By Garry Maddox
Business was so tough just five weeks ago that Kieren Dell was considering closing some of his country cinemas.
The chief executive of Majestic Cinemas, an independent chain in northern NSW and south-east Queensland, had survived an even more brutal financial year than during COVID, without support from governments, banks and landlords.
But Barbie, which will take just 17 days to become the biggest movie in Australian cinemas this year, has kept the doors open and ticket sellers even busier than hoped in the regions.
“What surprised me was the number of 50, 60 and even 80-year-old women who were salivating at the prospect of seeing Barbie,” Dell said. “People at the shops are talking about Barbie and, to a degree, Oppenheimer as well.”
Around the country, Greta Gerwig’s subversive and heartfelt comedy has had fans returning for a second and third time as cinema’s biggest cultural event in years, Barbenheimer, continues.
It is benefiting from what the movie’s distributor, Universal Pictures International’s managing director Mike Baard, calls “the book club effect”: large groups of women going together.
“It’s a phenomenon we first experienced with the original Mamma Mia! back in 2008,” he said. “That’s where you get that repeat business coming in. There might be six, eight, 10, 12 or 14 in a group.”
Although box office temporarily dipped when the Matildas played Canada at the World Cup on Monday night, cinema executives believe Barbie will pass the $51.7 million taken by the year’s biggest hit, The Super Mario Bros Movie, on Friday.
Hoyts chief executive Damian Keogh, who originally thought Barbie would take $20 million, now expects it to take a stunning $75 million.
“The nostalgia thing has hit big,” he said. “And it’s done very well with younger viewers.”
Keogh said Barbie’s success was largely driven by women and girls.
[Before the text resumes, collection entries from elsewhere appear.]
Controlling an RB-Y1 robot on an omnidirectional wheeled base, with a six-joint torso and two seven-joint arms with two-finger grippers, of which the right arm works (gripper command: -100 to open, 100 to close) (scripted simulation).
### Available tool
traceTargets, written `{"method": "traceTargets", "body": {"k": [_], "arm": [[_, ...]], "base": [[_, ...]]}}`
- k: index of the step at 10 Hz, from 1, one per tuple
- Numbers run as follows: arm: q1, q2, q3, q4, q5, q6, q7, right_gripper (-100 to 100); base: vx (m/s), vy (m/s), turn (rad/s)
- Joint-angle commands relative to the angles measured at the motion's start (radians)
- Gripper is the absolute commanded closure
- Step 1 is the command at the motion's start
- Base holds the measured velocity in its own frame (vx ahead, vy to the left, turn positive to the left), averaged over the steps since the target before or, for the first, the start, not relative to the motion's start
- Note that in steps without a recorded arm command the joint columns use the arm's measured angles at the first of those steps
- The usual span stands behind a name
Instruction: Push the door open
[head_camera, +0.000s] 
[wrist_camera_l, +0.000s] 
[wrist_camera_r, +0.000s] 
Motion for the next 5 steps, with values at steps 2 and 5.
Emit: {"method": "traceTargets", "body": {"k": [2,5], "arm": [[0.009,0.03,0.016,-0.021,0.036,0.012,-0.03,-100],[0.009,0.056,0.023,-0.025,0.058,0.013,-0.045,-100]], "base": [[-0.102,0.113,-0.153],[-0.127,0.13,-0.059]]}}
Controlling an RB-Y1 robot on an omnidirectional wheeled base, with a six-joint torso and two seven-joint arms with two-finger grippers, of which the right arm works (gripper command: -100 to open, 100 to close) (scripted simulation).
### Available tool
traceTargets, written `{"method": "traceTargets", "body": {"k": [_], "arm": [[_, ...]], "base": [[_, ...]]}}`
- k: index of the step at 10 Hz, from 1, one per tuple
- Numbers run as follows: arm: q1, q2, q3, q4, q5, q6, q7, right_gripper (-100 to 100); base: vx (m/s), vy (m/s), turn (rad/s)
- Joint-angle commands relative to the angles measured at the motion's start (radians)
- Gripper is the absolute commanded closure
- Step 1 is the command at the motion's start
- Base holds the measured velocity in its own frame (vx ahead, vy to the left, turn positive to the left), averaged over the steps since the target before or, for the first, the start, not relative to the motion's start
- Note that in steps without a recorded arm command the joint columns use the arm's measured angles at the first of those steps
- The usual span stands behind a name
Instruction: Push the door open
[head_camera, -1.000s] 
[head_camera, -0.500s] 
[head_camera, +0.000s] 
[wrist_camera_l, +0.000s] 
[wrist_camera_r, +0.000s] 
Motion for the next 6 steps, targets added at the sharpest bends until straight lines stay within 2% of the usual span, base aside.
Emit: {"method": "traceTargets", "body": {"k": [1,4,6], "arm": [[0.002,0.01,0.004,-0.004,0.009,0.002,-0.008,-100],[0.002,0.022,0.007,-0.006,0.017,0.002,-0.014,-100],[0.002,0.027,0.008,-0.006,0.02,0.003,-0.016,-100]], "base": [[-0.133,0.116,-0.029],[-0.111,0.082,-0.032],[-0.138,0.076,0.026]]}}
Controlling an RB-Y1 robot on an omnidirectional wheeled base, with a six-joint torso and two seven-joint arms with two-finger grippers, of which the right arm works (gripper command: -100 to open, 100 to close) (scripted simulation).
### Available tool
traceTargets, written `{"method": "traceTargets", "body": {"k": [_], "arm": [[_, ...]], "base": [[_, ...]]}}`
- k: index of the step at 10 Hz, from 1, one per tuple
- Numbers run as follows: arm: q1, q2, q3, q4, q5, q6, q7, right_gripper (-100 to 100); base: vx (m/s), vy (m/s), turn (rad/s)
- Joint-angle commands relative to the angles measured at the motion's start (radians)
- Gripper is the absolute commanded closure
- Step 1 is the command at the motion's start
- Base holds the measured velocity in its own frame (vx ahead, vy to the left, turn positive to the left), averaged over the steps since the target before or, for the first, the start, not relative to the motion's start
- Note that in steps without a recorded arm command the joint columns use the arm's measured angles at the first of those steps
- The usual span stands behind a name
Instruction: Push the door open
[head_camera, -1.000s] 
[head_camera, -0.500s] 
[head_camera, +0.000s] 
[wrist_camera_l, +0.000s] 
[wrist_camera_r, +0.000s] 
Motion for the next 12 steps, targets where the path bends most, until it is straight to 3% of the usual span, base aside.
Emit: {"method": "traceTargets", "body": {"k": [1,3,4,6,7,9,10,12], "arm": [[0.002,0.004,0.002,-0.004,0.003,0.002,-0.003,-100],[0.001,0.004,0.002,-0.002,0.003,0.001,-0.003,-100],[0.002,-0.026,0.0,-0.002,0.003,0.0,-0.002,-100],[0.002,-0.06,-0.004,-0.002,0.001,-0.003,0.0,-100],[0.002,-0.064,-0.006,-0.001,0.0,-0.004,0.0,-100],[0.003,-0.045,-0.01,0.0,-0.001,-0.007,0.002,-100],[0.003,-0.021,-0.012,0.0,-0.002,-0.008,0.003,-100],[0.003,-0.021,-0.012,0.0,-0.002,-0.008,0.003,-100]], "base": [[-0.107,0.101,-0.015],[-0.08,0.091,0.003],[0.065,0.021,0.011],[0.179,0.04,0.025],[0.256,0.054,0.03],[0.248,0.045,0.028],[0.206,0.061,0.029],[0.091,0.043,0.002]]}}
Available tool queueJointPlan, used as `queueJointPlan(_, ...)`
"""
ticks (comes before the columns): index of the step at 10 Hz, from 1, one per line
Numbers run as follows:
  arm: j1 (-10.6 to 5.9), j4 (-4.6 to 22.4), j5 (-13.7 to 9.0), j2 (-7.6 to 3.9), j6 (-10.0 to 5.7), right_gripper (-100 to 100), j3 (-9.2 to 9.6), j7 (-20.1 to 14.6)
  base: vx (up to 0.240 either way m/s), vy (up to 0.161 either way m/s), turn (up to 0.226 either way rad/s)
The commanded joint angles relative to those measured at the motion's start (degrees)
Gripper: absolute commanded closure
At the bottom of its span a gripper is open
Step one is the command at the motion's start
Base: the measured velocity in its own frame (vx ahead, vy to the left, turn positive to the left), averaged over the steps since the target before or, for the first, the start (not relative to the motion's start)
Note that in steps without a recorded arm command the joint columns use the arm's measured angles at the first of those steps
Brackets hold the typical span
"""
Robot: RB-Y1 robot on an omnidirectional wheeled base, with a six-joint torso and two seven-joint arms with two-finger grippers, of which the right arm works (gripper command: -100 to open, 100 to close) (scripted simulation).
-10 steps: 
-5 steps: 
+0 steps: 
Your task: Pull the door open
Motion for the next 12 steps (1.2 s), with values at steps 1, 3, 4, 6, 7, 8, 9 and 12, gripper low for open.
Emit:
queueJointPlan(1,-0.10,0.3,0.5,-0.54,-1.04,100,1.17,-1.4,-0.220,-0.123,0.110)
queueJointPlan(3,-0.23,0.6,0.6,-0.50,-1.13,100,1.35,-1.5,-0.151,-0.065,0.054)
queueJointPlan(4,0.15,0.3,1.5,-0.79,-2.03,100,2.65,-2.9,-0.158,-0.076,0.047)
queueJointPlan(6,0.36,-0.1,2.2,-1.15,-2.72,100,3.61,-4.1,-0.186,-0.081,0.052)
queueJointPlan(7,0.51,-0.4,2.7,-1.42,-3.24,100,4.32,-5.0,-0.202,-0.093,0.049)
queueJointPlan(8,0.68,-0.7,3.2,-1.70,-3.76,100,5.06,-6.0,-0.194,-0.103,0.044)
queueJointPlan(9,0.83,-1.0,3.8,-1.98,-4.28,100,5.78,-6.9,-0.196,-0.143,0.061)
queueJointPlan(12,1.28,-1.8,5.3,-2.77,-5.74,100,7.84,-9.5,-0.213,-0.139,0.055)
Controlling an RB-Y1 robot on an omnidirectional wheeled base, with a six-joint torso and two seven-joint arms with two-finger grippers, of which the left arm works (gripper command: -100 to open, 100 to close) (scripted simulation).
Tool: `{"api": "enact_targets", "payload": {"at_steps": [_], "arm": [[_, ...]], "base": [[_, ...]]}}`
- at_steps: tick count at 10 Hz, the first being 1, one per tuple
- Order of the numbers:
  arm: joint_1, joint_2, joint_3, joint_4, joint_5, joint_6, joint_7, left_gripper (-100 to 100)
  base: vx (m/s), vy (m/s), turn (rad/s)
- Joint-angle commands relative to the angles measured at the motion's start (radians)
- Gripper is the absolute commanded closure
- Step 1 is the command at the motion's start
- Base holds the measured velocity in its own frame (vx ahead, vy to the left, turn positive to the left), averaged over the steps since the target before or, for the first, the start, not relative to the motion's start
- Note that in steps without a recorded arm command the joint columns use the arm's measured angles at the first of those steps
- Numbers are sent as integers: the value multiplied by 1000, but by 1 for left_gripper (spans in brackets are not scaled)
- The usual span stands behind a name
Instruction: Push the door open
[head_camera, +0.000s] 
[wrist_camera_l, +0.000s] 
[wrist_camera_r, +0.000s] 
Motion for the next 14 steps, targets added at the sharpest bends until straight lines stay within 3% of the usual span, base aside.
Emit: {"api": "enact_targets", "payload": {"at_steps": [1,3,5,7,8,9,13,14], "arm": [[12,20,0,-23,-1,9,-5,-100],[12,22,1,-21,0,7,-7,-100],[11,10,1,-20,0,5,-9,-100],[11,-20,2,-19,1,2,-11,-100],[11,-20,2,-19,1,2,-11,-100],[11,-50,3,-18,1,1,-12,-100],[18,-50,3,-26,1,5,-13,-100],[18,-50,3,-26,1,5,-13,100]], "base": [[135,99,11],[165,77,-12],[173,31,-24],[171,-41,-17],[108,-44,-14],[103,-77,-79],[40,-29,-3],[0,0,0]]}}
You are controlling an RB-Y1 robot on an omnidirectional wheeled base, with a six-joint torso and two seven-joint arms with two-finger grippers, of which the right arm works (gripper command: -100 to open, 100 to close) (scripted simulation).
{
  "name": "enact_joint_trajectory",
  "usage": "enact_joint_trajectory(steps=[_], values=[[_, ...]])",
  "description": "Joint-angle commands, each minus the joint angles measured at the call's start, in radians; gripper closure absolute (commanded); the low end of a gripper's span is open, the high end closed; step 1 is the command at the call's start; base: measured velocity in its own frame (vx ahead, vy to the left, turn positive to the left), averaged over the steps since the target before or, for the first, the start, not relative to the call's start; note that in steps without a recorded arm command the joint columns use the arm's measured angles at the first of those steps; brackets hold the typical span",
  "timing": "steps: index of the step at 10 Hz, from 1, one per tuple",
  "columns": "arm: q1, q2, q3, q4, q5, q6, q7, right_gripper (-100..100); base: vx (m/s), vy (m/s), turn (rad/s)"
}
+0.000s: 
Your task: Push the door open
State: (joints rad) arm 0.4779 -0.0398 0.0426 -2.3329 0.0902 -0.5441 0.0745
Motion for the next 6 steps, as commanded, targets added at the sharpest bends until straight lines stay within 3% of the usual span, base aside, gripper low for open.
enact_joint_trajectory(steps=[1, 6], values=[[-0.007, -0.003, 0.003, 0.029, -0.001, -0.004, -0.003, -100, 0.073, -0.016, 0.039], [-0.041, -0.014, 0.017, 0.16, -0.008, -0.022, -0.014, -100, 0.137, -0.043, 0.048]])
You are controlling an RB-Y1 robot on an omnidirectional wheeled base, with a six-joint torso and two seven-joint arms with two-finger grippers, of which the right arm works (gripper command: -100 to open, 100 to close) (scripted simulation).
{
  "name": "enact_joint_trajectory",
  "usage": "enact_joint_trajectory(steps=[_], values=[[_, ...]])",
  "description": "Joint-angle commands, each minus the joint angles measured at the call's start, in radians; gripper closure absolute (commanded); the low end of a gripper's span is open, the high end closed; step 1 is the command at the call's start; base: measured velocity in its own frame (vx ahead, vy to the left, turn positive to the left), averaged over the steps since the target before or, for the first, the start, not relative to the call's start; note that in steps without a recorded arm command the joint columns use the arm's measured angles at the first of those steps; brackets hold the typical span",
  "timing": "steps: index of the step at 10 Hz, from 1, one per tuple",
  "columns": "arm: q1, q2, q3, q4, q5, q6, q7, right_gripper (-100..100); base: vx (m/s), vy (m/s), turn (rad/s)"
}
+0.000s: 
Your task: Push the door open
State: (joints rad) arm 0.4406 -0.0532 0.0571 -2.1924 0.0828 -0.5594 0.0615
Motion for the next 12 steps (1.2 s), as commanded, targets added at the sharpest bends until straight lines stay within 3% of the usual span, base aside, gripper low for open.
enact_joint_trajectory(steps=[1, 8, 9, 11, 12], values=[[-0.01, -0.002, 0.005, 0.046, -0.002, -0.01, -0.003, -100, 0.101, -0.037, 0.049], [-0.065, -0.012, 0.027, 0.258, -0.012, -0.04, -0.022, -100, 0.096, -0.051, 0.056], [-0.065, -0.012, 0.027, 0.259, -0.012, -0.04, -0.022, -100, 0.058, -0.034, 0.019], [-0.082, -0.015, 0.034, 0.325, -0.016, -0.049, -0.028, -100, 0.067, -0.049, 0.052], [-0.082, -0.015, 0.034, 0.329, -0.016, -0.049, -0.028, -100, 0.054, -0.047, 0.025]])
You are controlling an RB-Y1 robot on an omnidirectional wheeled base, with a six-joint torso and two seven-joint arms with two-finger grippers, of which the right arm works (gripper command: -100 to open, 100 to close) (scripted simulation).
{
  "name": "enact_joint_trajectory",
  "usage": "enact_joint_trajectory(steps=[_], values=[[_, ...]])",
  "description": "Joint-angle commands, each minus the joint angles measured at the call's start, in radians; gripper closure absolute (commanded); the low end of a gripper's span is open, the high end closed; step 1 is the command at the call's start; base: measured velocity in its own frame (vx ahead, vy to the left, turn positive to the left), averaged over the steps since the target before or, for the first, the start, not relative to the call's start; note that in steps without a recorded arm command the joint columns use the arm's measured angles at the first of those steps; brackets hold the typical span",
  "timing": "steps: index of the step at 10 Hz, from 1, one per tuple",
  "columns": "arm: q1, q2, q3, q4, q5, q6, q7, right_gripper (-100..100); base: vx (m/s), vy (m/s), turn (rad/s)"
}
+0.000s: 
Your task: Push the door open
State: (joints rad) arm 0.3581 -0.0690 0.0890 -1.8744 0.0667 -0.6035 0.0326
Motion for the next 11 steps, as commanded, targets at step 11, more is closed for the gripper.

Data from Hoyts’ loyalty program showed it was also attracting patrons who hadn’t been to the movies this year.
Baard thinks Barbie could even take $80 million.
That would make it the country’s seventh highest-grossing movie, with the original Avatar still leading the way ($119 million) from Star Wars: The Force Awakens ($94.1 million), Avatar: The Way of Water ($93.7 million) and Top Gun: Maverick ($93.4 million).
Baard, whose company is also distributing Christopher Nolan’s epic Oppenheimer, said he was delighted by how popular both had been since opening on the same day.
“The marketing of the two films somehow helped each other,” he said. “Somehow one plus one has equalled three.”
Baard believes Oppenheimer might even have attracted more second viewings than Barbie.
“It’s a welcome reminder of the power of cinema,” he said. “It’s so easy to compartmentalise the story and perhaps suggest it’s a dry, three-hour biopic about events that happened when most people weren’t even born yet [Nolan] has made it so current and also about the human experience.”
Keogh originally expected Oppenheimer to take up to $25 million, attracting a more even but largely older spread of male and female viewers than Barbie. He now thinks it will now take at least $35 million.
Oppenheimer is set for a long run based on ticket sales alone at the country’s only IMAX cinema at Melbourne Museum. Sydney’s IMAX is due to open within weeks.
It has sold out every session in Nolan’s preferred format, giant-screen IMAX 1570 Film, until mid-September. Many sessions in a digital format, 4K Laser, are also booked out on weekends.
Worldwide, Barbie has taken $US850 million ($1.3 billion) and is expected to become one of the fastest non-franchise movies to take $US1 billion within days.
Oppenheimer has taken more than $US425 million so far.